Online Recruitment Fraud (ORF) Detection Using Deep Learning Approaches
Abstract
Most companies nowadays are using digital platforms for the recruitment of new employees to make the hiring process easier. The rapid increase in the use of online platforms for job posting has resulted in fraudulent advertising. The scammers are making money through fraudulent job postings. Online recruitment fraud has emerged as an important issue in cybercrime. Therefore, it is necessary to detect fake job postings to get rid of online job scams. In recent studies, traditional machine learning and deep learning algorithms have been implemented to detect fake job postings; this research aims to use two transformer-based deep learning models, i.E., Bidirectional encoder representations from transformers (BERT) and robustly optimized bert-pretraining approach (roberta) to detect fake job postings precisely. In this research, a novel dataset of fake job postings is proposed, formed by the combination of job postings from three different sources. Existing benchmark datasets are outdated and limited due to knowledge of specific job postings, which limits the existing models’ capability in detecting fraudulent jobs. Hence, we extend it with the latest job postings. Exploratory data analysis (eda) highlights the class imbalance problem in detecting fake jobs, which tends the model to act aggressively toward the minority class. Responding to overcome this problem, the work at hand implements ten top-performing synthetic minority oversampling technique (smote) variants. The models’ performances balanced by each SMOTE variant are analyzed and compared. All implemented approaches are performed competitively. However, BERT+SMOBD SMOTE achieved the highest balanced accuracy and recall of about 90%.
Existing System
Employment scam is one of the serious issues in recent times addressed in the domain of online recruitment frauds (ORF).

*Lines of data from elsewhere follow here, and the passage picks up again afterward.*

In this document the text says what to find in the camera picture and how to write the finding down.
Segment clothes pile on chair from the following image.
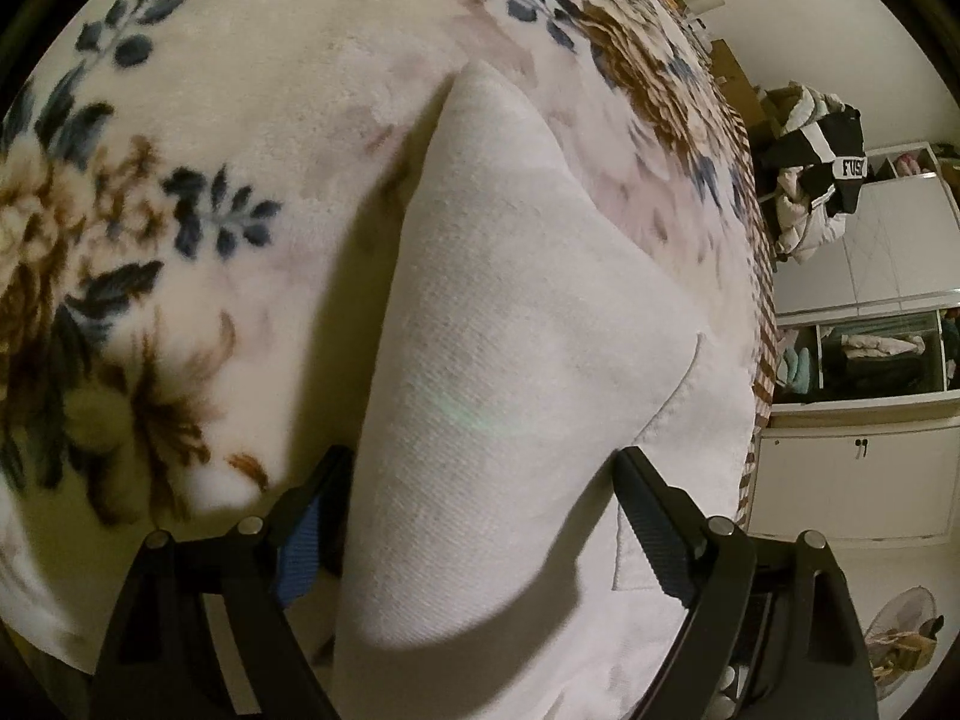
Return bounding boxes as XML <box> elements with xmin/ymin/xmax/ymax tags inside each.
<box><xmin>758</xmin><ymin>82</ymin><xmax>869</xmax><ymax>263</ymax></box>

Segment floral bed blanket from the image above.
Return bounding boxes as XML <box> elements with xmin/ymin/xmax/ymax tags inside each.
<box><xmin>2</xmin><ymin>0</ymin><xmax>773</xmax><ymax>671</ymax></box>

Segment white pants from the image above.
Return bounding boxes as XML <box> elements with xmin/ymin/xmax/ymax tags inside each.
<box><xmin>332</xmin><ymin>62</ymin><xmax>755</xmax><ymax>718</ymax></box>

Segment brown cardboard box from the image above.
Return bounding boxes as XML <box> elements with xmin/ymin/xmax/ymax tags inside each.
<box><xmin>709</xmin><ymin>39</ymin><xmax>771</xmax><ymax>135</ymax></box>

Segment white wardrobe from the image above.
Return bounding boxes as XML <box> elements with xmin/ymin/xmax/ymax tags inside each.
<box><xmin>747</xmin><ymin>142</ymin><xmax>958</xmax><ymax>544</ymax></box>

In recent days, many companies prefer to post their vacancies online so that these can be accessed easily and timely by the job-seekers. However, this intention may be one type of scam by the fraud people because they offer employment to job-seekers in terms of taking money from them. Fraudulent job advertisements can be posted against a reputed company for violating their credibility. These fraudulent job post detection draws a good attention for obtaining an automated tool for identifying fake jobs and reporting them to people for avoiding application for such jobs. For this purpose, machine learning approach is applied which employs several classification algorithms for recognizing fake posts.
Disadvantages
High computational cost: deep learning models, especially those used for complex fraud detection, require significant computational resources for training and inference. This can lead to high operational costs in terms of hardware, energy consumption, and time, especially for real-time detection. Data privacy and security concerns: fraud detection systems often require access to large datasets containing sensitive user information, such as personal details, job history, and communication logs. Ensuring privacy and compliance with data protection regulations (e.G., GDPR, CCPA) can be challenging and requires additional safeguards. Imbalanced data: fraudulent activities are typically much less common than legitimate activities, leading to imbalanced datasets. Deep learning models may struggle with this class imbalance, often resulting in poor performance in detecting the minority fraudulent class without specialized techniques (e.G., Oversampling, class weights). Model interpretability and transparency: deep learning models are often considered "black boxes," meaning that it can be difficult to interpret or explain their decision-making process. This lack of transparency is a major disadvantage when trying to understand why a particular recruitment attempt is flagged as fraudulent, especially in critical or legal contexts.
Proposed System
The target of this study is to detect whether a job post is fraudulent or not. Identifying and eliminating these fake job advertisements will help the job seekers to concentrate on legitimate job posts only. In this context, a dataset from kaggle is employed that provides information regarding a job that may or may not be suspicious. A. Implementation of classifiers in this framework classifiers are trained using appropriate parameters. For maximizing the performance of these models, default parameters may not be sufficient enough. Adjustment of these parameters enhances the reliability of this model which may be regarded as the optimised one for identifying as well as isolating the fake job posts from the job seekers. B. Performance evaluation metrics while evaluating performance skill of a model, it is necessary to employ some metrics to justify the evaluation. For this purpose, following metrics are taken into consideration in order to identify the best relevant problem-solving approach. Accuracy is a metric that identifies the ratio of true predictions over the total number of instances considered. However, the accuracy may not be enough metric for evaluating model‘s performance since it does not consider wrong predicted cases if a fake post is treated as a true one, it creates a significant problem. Hence, it is necessary to consider false positive and false negative cases that compensate to misclassification.
Advantages
Improved accuracy: machine learning algorithms can be trained on large datasets to detect patterns and identify features that are indicative of fake job postings. This can lead to more accurate and reliable predictions, reducing the number of false positives and false negatives. Efficiency: machine learning models can process large volumes of data much more quickly and efficiently than manual review by human moderators, reducing the time required to review job postings and improving the overall efficiency of the job posting process. Adaptability: machine learning models can adapt to new fraud techniques and patterns as they emerge, making them more effective at identifying and preventing fake job postings. Consistency: machine learning algorithms can provide consistent results across all job postings, eliminating the potential for subjectivity and inconsistencies that can arise with human moderators.